What Is Return on Investment (ROI)?

Return on investment (ROI) is a calculation that shows how an investment or asset has performed over a certain period. It expresses gain or loss in percentage terms. 

The formula for calculating ROI is simple:

(Current Value - Beginning Value) / Beginning Value = ROI

The current value can be one of two things: whatever amount the investment was sold for (its realized value) or whatever the investment is worth at the present time (like the market price of a stock). The beginning value is a historical figure: the price originally paid for the investment or the cost price

Key Takeaways

  • Return on investment (ROI) shows how much of a return an asset or investment has provided over a specific time period, expressed in percentage terms.
  • ROI is calculated by subtracting the beginning value from the current value and then dividing the number by the beginning value. It can be calculated by hand or via excel.
  • ROI is a performance measure that makes for easy comparisons of the total return of various investments, but on the downside, it only measures from a random endpoint and doesn't account for the time value of money.

Calculating ROI in Excel

Financial modeling best practices require calculations to be transparent and easily auditable. Unfortunately, when you pile all of the calculations into a formula, you can't easily see what numbers go where, or what numbers are user inputs or hardcoded.

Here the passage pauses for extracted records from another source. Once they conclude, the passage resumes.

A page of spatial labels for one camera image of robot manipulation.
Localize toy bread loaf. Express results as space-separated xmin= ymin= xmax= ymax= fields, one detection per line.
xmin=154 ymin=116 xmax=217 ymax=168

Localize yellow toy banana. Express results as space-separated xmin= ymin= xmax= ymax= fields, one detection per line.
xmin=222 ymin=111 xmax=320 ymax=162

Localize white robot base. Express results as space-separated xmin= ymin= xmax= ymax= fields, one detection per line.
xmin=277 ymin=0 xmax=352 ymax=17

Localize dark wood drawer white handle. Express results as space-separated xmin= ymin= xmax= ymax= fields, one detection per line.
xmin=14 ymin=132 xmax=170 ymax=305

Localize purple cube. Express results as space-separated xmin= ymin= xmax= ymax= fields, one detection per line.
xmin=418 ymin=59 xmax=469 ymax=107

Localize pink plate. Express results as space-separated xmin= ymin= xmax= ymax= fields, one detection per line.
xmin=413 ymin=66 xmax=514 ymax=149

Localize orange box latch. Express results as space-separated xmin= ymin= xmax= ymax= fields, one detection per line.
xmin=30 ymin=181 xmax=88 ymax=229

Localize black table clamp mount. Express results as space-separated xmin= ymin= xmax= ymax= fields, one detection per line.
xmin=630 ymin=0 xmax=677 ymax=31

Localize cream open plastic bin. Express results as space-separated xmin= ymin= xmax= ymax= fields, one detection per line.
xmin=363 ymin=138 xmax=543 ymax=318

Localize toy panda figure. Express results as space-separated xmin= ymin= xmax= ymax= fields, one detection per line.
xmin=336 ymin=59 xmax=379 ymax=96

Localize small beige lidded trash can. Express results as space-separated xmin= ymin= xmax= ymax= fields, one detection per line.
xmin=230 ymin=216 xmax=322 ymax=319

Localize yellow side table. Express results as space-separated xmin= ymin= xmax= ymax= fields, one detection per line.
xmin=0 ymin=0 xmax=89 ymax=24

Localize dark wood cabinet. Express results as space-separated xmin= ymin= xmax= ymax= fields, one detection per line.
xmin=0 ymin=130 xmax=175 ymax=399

The way to set this up in Excel is to have all the data in one table, then break out the calculations line by line.

You want to create space for your starting and ending values, and then use cell references to determine the ROI. 

ROI Pros and Cons

A positive aspect of ROI as a performance measure is that you can easily compare the total return of different investments. 

However, there are a few considerations to keep in mind. Sometimes in the basic ROI formula the "current value" is expressed as a "gain on investment." This isn't completely accurate. If you started with $100, and ended with $140, your gain on the investment is $40. But the current value is the entire $140. 

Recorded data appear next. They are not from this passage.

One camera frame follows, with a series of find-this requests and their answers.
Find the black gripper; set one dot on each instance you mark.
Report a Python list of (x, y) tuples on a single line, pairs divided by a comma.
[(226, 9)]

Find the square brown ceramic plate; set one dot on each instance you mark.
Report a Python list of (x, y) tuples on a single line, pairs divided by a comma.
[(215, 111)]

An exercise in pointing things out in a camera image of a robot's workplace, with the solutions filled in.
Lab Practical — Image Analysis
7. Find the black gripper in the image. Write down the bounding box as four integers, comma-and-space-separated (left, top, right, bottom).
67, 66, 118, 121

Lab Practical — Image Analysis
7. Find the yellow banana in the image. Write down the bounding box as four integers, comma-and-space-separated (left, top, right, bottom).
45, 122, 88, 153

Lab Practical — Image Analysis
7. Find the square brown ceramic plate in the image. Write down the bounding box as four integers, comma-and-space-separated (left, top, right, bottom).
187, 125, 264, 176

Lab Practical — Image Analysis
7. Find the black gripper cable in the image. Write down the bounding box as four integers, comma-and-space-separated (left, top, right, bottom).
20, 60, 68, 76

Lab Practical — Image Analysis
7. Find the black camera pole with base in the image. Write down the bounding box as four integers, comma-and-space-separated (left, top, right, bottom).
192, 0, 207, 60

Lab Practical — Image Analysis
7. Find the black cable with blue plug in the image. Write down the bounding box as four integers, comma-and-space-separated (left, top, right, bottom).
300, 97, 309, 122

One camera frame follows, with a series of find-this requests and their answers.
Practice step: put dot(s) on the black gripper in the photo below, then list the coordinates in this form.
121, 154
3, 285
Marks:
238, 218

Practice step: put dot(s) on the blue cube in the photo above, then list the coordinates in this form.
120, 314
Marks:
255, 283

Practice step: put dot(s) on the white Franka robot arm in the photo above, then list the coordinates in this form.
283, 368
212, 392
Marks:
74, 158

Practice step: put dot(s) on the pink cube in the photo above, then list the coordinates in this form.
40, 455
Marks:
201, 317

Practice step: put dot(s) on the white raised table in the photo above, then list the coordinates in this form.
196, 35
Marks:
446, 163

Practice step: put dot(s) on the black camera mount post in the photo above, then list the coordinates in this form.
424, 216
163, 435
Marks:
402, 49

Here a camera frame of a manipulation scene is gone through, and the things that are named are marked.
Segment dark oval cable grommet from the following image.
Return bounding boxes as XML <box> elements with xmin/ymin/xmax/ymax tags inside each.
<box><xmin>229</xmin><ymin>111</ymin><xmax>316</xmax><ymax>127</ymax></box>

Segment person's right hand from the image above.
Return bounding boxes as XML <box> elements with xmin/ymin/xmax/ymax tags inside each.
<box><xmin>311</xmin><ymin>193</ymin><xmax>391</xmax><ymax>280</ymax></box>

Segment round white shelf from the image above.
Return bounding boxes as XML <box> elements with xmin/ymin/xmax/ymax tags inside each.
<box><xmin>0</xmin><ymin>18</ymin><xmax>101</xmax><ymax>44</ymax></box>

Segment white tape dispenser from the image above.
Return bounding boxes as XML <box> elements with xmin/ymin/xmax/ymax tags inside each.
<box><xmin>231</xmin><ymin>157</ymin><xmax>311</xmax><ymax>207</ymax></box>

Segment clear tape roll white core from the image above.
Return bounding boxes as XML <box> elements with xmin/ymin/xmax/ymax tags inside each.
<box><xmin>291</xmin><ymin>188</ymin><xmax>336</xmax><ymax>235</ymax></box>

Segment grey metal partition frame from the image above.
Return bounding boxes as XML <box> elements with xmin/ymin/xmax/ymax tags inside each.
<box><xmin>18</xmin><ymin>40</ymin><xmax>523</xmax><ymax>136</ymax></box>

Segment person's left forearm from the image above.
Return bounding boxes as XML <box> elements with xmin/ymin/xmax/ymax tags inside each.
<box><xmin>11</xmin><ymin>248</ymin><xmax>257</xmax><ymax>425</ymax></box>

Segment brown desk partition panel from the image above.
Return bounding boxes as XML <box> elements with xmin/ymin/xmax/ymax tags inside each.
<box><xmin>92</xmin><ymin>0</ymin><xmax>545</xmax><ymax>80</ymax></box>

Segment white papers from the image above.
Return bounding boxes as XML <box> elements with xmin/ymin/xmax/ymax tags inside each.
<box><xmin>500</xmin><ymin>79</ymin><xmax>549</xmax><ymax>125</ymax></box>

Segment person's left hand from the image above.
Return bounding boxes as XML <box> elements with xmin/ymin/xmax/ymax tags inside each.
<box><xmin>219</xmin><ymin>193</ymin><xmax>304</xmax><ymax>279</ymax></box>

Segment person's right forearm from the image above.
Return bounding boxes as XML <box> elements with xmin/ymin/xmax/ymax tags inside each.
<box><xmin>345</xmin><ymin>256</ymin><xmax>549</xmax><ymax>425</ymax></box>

The other big one is that ROI only measures from an arbitrary endpoint. It does not consider the time value of money, which is a critical element of return. This is especially clear if you look at the 2020 ROI of -18% in the table above. That is not a yearly change from the prior value of 2019. Rather, it's the total change measured from the start, in 2017. While it accurately reflects total return over the period, it doesn't show the annual return or the compounded rate of change.